DESCRIPTION OF THE TASK
Everything from the first line of the entries through the line containing "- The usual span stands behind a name" is to be retyped exactly, and nothing beyond it.

RECORDED INFORMATION
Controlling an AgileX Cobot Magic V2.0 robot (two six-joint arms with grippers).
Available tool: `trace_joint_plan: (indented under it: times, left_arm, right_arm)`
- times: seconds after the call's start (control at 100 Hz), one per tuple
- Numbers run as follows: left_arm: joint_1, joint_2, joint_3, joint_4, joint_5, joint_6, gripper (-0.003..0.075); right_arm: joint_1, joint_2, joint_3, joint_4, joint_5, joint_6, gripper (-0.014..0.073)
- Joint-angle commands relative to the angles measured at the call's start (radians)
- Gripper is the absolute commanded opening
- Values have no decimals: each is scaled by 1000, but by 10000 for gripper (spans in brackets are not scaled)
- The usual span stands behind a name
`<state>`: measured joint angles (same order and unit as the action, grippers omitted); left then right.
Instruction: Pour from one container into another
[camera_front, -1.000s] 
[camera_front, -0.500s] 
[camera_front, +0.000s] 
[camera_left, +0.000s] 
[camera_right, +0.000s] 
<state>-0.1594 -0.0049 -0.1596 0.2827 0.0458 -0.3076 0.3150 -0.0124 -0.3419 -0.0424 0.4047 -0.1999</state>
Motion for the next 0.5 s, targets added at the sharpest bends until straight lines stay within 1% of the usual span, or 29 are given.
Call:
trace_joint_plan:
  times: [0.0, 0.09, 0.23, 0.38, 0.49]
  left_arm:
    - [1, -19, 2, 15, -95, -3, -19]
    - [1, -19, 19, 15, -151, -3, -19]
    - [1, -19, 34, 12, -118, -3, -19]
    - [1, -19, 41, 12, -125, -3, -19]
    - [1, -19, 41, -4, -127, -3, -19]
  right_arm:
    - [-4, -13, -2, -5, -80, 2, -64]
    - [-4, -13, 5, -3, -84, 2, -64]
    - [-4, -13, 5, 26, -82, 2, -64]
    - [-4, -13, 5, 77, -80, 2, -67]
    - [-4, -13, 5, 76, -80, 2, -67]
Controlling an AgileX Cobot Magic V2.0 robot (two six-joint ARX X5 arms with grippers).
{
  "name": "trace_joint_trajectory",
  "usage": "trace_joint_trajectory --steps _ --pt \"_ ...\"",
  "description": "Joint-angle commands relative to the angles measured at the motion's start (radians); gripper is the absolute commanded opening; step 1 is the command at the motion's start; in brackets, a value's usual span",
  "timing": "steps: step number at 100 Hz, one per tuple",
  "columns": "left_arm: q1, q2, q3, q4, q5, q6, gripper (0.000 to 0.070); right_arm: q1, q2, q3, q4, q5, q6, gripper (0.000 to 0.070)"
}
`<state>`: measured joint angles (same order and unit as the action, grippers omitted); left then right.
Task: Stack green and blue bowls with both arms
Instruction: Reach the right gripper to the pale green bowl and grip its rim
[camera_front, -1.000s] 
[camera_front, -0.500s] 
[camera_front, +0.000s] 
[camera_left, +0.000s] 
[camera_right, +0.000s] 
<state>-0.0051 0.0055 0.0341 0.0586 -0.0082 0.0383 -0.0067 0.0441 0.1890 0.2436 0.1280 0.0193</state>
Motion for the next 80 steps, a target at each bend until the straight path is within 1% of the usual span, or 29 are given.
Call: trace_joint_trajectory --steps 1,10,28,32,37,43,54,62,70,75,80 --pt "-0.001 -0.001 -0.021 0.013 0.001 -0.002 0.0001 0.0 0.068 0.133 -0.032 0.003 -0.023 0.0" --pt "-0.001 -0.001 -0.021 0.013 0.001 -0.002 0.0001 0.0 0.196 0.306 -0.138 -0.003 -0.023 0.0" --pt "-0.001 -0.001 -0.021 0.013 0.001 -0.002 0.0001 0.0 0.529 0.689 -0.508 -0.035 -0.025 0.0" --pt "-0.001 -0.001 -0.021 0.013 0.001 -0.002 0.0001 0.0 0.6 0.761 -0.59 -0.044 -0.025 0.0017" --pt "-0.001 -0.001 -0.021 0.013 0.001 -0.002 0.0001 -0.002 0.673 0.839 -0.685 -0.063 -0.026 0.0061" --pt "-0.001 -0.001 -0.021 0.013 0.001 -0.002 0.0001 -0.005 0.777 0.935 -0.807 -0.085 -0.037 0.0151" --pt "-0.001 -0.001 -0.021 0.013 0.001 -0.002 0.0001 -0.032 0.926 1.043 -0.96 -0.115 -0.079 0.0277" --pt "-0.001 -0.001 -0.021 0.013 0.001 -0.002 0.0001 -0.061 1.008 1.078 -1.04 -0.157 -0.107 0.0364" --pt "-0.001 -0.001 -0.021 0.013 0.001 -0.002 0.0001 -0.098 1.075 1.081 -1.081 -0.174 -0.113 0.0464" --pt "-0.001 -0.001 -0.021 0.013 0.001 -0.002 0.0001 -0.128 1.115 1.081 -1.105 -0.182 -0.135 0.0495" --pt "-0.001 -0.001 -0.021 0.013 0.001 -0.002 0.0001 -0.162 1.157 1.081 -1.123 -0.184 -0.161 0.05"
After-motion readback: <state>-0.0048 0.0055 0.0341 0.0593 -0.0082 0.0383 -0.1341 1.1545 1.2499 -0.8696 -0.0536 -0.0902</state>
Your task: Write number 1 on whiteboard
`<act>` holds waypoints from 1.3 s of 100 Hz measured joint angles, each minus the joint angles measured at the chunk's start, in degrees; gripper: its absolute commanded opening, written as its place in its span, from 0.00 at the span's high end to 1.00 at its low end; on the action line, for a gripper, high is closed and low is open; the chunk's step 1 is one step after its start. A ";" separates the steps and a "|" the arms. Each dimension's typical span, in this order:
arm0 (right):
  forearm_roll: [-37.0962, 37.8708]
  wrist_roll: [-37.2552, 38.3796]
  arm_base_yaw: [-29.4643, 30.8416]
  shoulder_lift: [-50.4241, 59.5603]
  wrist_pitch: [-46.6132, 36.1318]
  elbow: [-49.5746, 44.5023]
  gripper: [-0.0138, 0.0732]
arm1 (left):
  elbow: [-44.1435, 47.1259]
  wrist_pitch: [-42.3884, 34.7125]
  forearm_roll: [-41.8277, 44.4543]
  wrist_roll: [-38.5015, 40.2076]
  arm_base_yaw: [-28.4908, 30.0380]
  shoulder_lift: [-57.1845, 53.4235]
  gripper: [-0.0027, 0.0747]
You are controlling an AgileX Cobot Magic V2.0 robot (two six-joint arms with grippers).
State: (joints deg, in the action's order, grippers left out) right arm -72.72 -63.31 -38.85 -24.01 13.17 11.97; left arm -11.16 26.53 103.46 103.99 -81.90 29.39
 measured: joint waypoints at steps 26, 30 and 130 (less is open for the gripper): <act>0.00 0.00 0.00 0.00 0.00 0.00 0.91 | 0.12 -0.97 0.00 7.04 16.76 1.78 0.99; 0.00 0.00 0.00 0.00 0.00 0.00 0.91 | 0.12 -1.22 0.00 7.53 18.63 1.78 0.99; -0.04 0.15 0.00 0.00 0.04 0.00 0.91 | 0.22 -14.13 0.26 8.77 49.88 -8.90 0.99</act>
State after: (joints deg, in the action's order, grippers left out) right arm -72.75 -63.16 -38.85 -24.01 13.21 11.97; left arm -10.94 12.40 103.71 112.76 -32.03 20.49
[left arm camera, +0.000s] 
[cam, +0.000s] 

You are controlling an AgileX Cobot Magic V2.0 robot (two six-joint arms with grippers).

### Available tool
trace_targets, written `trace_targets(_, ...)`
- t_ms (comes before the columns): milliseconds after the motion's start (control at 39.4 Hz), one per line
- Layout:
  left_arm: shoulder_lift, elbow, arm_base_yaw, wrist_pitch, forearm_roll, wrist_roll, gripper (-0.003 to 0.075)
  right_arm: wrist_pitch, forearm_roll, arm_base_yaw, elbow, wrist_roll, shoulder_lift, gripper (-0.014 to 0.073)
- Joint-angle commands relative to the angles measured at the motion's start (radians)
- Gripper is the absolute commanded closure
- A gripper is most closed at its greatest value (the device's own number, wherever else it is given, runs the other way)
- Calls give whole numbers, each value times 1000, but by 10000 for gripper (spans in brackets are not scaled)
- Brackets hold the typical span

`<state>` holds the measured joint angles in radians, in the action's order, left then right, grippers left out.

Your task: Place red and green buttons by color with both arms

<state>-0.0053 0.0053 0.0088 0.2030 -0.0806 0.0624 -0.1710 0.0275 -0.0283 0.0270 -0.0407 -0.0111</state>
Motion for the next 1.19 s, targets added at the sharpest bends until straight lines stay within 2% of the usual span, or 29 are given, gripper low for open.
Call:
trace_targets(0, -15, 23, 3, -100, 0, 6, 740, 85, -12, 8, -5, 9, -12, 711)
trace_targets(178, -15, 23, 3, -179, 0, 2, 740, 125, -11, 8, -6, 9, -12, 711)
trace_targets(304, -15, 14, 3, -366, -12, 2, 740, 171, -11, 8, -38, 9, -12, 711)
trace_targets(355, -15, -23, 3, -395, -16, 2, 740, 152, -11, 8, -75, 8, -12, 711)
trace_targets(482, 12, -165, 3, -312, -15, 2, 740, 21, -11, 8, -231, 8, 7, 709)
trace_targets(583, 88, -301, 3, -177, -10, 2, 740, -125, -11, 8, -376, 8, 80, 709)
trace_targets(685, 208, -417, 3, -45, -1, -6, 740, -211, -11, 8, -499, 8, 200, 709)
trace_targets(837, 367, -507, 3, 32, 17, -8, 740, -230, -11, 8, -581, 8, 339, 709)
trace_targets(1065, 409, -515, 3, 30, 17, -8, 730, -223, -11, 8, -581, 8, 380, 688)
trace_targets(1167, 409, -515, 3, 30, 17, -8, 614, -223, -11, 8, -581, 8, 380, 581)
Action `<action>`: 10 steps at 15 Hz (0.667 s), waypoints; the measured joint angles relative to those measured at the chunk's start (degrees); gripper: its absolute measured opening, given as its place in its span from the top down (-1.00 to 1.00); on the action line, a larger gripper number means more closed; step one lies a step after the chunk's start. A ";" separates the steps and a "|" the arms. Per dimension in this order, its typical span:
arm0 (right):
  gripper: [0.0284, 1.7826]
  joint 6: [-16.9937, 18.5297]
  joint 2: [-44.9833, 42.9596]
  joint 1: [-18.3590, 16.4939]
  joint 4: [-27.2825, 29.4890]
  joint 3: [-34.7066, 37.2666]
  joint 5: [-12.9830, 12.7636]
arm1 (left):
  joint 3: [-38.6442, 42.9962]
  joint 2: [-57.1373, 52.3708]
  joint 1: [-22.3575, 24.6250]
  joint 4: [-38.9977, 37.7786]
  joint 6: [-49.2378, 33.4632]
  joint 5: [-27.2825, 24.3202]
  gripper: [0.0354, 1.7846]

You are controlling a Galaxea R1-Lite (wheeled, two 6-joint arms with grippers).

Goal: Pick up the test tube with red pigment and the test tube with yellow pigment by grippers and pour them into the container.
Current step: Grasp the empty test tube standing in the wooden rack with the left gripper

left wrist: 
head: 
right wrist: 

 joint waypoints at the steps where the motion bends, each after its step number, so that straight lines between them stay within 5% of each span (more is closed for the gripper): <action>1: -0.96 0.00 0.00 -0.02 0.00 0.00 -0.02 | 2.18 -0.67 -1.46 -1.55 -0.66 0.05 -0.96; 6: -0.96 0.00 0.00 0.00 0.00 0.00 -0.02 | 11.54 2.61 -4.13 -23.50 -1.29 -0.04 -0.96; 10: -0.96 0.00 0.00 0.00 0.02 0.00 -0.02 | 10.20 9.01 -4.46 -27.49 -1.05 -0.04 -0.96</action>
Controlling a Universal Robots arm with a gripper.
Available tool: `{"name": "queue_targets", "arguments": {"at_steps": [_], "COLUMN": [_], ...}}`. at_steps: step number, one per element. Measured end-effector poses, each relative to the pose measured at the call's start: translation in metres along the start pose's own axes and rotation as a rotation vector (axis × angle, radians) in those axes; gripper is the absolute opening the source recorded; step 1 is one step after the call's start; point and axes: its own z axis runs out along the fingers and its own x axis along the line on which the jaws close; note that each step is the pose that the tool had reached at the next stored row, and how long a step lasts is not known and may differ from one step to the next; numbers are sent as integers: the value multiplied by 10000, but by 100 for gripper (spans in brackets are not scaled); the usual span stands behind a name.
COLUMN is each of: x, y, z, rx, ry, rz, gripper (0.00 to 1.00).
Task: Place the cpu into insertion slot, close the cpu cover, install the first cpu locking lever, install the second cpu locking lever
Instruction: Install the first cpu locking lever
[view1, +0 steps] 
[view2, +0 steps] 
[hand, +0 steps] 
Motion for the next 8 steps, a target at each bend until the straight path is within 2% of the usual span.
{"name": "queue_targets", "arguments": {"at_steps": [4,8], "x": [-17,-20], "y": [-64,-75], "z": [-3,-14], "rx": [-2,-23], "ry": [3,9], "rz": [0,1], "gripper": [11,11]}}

WORKED SOLUTION
Controlling an AgileX Cobot Magic V2.0 robot (two six-joint arms with grippers).
Available tool: `trace_joint_plan: (indented under it: times, left_arm, right_arm)`
- times: seconds after the call's start (control at 100 Hz), one per tuple
- Numbers run as follows: left_arm: joint_1, joint_2, joint_3, joint_4, joint_5, joint_6, gripper (-0.003..0.075); right_arm: joint_1, joint_2, joint_3, joint_4, joint_5, joint_6, gripper (-0.014..0.073)
- Joint-angle commands relative to the angles measured at the call's start (radians)
- Gripper is the absolute commanded opening
- Values have no decimals: each is scaled by 1000, but by 10000 for gripper (spans in brackets are not scaled)
- The usual span stands behind a name

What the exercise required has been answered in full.